::: PROVIDED ENTRIES
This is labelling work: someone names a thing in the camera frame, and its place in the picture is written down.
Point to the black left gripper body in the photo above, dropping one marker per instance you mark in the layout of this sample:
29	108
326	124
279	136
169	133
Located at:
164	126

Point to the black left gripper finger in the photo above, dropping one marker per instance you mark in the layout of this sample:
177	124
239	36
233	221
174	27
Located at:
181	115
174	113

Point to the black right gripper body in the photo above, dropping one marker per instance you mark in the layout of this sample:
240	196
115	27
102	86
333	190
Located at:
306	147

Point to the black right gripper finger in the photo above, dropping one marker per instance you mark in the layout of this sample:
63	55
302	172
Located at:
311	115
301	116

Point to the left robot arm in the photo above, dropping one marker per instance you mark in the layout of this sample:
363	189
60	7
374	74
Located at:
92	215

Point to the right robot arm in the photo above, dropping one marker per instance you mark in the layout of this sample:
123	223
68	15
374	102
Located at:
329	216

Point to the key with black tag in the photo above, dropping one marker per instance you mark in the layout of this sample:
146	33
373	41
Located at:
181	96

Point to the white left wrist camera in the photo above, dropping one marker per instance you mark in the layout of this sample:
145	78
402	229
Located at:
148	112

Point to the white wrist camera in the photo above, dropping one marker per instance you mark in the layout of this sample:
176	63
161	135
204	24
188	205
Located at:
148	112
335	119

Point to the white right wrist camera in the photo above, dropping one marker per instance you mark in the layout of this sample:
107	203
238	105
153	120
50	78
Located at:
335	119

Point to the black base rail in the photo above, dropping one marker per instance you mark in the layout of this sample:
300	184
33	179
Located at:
::::::
An exact restatement of all the entries above is needed.

This is labelling work: someone names a thing in the camera frame, and its place in the picture is written down.
Point to the black left gripper body in the photo above, dropping one marker per instance you mark in the layout of this sample:
29	108
326	124
279	136
169	133
Located at:
164	126

Point to the black left gripper finger in the photo above, dropping one marker per instance you mark in the layout of this sample:
177	124
239	36
233	221
174	27
Located at:
181	115
174	113

Point to the black right gripper body in the photo above, dropping one marker per instance you mark in the layout of this sample:
240	196
115	27
102	86
333	190
Located at:
306	147

Point to the black right gripper finger in the photo above, dropping one marker per instance you mark in the layout of this sample:
63	55
302	172
Located at:
311	115
301	116

Point to the left robot arm in the photo above, dropping one marker per instance you mark in the layout of this sample:
363	189
60	7
374	74
Located at:
92	215

Point to the right robot arm in the photo above, dropping one marker per instance you mark in the layout of this sample:
123	223
68	15
374	102
Located at:
329	216

Point to the key with black tag in the photo above, dropping one marker per instance you mark in the layout of this sample:
146	33
373	41
Located at:
181	96

Point to the white left wrist camera in the photo above, dropping one marker per instance you mark in the layout of this sample:
145	78
402	229
Located at:
148	112

Point to the white wrist camera in the photo above, dropping one marker per instance you mark in the layout of this sample:
176	63
161	135
204	24
188	205
Located at:
148	112
335	119

Point to the white right wrist camera in the photo above, dropping one marker per instance you mark in the layout of this sample:
107	203
238	105
153	120
50	78
Located at:
335	119

Point to the black base rail in the photo above, dropping one marker per instance you mark in the layout of this sample:
300	184
33	179
Located at:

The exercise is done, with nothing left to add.